Re: Partition-wise join for join between (declaratively) partitioned tables

From: Ashutosh Bapat <ashutosh(dot)bapat(at)enterprisedb(dot)com>
To: Robert Haas <robertmhaas(at)gmail(dot)com>
Cc: Rafia Sabih <rafia(dot)sabih(at)enterprisedb(dot)com>, Amit Langote <Langote_Amit_f8(at)lab(dot)ntt(dot)co(dot)jp>, Rajkumar Raghuwanshi <rajkumar(dot)raghuwanshi(at)enterprisedb(dot)com>, pgsql-hackers <pgsql-hackers(at)postgresql(dot)org>
Subject: Re: Partition-wise join for join between (declaratively) partitioned tables
Date: 2017-08-08 08:51:02
Views: Raw Message | Whole Thread | Download mbox
Lists: pgsql-hackers

On Thu, Aug 3, 2017 at 7:01 AM, Robert Haas <robertmhaas(at)gmail(dot)com> wrote:
> On Mon, Jul 31, 2017 at 9:07 AM, Ashutosh Bapat
> <ashutosh(dot)bapat(at)enterprisedb(dot)com> wrote:
>> Forgot the patch set. Here it is.
> The commit message for 0005 isn't really accurate given that it
> follows 0004. I think you could just flatten 0005 and 0006 into one
> patch.

Earlier, there was some doubt about the approach for expanding
multi-level partitioned table's inheritance hierarchy. So, I had
separated all multi-level partition related changes into patches by
themselves, collocating them with their respective single level
partition peers. I thought that would make the reviews easier while
leaving the possibility of committing single-level partition-wise
support before multi-level partition-wise join support. From your
previous replies, it seems that you are fine with the multi-level
partitioned hierarchy expansion, so it may be committed along-with
other patches. So, I have squashed those two patches together.
Similarly I have squashed pairs 0008-0009 and 0012-0013. Those dealt
with similar issues for single-level partitioned and multi-level
partitioned tables.

> Reviewing those together:
> - Existing code does partdesc = RelationGetPartitionDesc(relation) but
> this has got it as part_desc. Seems better to be consistent.
> Likewise existing variables for PartitionKey are key or partkey, not
> part_key.


> - get_relation_partition_info has a useless trailing return.
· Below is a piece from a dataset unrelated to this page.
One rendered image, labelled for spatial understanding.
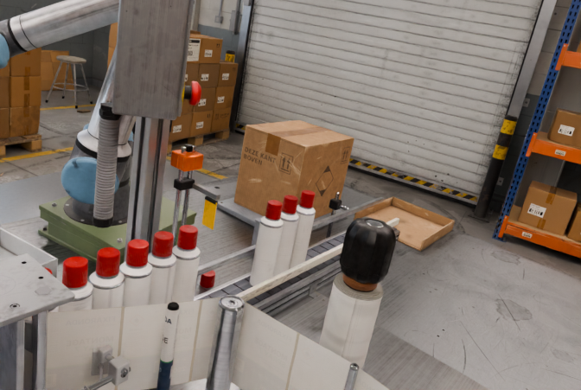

> - Instead of adding nparts, boundinfo, and part_oids to RelOptInfo,
> how about just adding partdesc? Seems cleaner.

nparts and boundinfo apply to any kind of relation simple, join or
upper but part_oids applies only to simple relations. So, I have split
those members and added them in respective sections. Do you still
think that we should add PartitionDesc as a single member?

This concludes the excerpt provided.